Required work: Begin at the line bearing "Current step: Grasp". Transcribe it and all subsequent lines of the material below exactly, and nothing more.
Segment Open
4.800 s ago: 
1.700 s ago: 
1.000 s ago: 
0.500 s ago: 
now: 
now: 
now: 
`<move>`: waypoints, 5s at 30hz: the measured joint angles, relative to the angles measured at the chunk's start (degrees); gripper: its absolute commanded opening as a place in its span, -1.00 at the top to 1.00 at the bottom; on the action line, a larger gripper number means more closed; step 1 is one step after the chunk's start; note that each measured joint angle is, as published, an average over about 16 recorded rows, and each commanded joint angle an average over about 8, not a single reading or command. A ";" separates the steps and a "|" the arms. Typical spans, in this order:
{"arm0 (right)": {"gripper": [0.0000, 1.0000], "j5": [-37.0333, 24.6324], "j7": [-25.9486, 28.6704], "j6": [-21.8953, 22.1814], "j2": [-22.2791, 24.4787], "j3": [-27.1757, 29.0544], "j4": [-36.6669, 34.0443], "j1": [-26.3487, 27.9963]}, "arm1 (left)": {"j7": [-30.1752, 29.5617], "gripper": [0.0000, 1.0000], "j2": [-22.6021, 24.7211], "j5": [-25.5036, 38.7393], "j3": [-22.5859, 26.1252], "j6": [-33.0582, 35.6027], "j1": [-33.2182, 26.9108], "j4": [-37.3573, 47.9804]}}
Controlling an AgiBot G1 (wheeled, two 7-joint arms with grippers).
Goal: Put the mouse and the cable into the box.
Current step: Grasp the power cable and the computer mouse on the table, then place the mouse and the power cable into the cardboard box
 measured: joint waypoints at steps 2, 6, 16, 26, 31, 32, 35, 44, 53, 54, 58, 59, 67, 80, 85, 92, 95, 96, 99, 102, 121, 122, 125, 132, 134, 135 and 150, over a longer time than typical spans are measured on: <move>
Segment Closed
Task output:
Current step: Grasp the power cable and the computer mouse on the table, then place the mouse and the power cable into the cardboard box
 measured: joint waypoints at steps 2, 6, 16, 26, 31, 32, 35, 44, 53, 54, 58, 59, 67, 80, 85, 92, 95, 96, 99, 102, 121, 122, 125, 132, 134, 135 and 150, over a longer time than typical spans are measured on: <move>

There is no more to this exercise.